_TO DO_
Transcribe the data exactly. Leave nothing out.

_INFORMATION PROVIDED_
----------------

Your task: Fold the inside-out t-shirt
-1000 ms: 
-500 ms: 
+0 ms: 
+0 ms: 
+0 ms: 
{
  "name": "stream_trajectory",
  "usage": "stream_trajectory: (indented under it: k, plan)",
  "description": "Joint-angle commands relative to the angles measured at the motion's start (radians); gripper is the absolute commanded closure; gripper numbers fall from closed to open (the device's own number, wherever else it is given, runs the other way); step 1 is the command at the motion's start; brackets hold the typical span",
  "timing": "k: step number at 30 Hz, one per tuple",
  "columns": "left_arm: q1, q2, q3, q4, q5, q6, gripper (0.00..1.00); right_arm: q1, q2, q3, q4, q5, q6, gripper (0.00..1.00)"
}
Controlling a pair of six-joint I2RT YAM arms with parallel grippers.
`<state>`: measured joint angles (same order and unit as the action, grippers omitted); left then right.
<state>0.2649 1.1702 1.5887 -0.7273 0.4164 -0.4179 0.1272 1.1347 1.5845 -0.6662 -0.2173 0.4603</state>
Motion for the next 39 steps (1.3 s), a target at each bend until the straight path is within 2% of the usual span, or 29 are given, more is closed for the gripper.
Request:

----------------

_EXERCISE ANSWER_
Your task: Fold the inside-out t-shirt
-1000 ms: 
-500 ms: 
+0 ms: 
+0 ms: 
+0 ms: 
{
  "name": "stream_trajectory",
  "usage": "stream_trajectory: (indented under it: k, plan)",
  "description": "Joint-angle commands relative to the angles measured at the motion's start (radians); gripper is the absolute commanded closure; gripper numbers fall from closed to open (the device's own number, wherever else it is given, runs the other way); step 1 is the command at the motion's start; brackets hold the typical span",
  "timing": "k: step number at 30 Hz, one per tuple",
  "columns": "left_arm: q1, q2, q3, q4, q5, q6, gripper (0.00..1.00); right_arm: q1, q2, q3, q4, q5, q6, gripper (0.00..1.00)"
}
Controlling a pair of six-joint I2RT YAM arms with parallel grippers.
`<state>`: measured joint angles (same order and unit as the action, grippers omitted); left then right.
<state>0.2649 1.1702 1.5887 -0.7273 0.4164 -0.4179 0.1272 1.1347 1.5845 -0.6662 -0.2173 0.4603</state>
Motion for the next 39 steps (1.3 s), a target at each bend until the straight path is within 2% of the usual span, or 29 are given, more is closed for the gripper.
Request:

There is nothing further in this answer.